Aim of the exercise:
Search the listing for "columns" and copy every line where it appears.

Data:
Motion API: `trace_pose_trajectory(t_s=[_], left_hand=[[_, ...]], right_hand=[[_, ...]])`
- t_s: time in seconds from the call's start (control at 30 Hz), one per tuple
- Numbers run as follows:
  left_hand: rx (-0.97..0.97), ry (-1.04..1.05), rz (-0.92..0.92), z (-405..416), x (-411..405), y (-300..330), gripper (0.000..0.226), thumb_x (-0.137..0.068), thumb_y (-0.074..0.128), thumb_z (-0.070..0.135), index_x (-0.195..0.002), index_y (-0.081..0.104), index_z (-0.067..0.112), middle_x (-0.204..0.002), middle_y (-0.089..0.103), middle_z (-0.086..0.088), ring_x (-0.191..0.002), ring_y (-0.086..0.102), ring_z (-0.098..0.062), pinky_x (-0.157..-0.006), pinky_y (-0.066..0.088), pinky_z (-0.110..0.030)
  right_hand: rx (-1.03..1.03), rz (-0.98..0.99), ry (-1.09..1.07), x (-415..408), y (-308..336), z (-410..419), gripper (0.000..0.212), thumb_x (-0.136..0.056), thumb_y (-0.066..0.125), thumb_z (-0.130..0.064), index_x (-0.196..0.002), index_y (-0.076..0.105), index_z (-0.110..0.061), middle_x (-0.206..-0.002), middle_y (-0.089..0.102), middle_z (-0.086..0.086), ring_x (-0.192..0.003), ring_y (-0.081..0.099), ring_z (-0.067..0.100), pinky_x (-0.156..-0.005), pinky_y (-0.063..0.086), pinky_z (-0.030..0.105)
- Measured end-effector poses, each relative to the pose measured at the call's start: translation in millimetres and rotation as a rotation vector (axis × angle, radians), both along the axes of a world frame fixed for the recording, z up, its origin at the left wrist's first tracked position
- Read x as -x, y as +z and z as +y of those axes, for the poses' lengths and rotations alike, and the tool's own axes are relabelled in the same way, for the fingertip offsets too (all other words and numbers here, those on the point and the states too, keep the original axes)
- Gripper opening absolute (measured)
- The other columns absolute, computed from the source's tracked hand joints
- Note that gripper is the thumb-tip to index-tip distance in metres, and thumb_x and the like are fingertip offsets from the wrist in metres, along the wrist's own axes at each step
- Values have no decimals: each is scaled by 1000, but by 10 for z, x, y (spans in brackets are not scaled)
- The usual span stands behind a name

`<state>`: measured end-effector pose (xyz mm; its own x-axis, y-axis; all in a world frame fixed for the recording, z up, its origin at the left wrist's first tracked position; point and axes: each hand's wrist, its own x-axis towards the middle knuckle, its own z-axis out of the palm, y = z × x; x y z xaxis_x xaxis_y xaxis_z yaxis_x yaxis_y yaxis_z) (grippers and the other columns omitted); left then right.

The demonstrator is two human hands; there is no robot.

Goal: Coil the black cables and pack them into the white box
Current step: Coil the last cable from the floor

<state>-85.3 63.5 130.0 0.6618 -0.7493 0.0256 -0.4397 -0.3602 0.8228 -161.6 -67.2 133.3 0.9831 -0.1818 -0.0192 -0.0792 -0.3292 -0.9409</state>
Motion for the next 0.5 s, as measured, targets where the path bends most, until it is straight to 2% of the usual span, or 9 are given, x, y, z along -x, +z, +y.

Task response:
- The other columns absolute, computed from the source's tracked hand joints
`<state>`: measured end-effector pose (xyz mm; its own x-axis, y-axis; all in a world frame fixed for the recording, z up, its origin at the left wrist's first tracked position; point and axes: each hand's wrist, its own x-axis towards the middle knuckle, its own z-axis out of the palm, y = z × x; x y z xaxis_x xaxis_y xaxis_z yaxis_x yaxis_y yaxis_z) (grippers and the other columns omitted); left then right.

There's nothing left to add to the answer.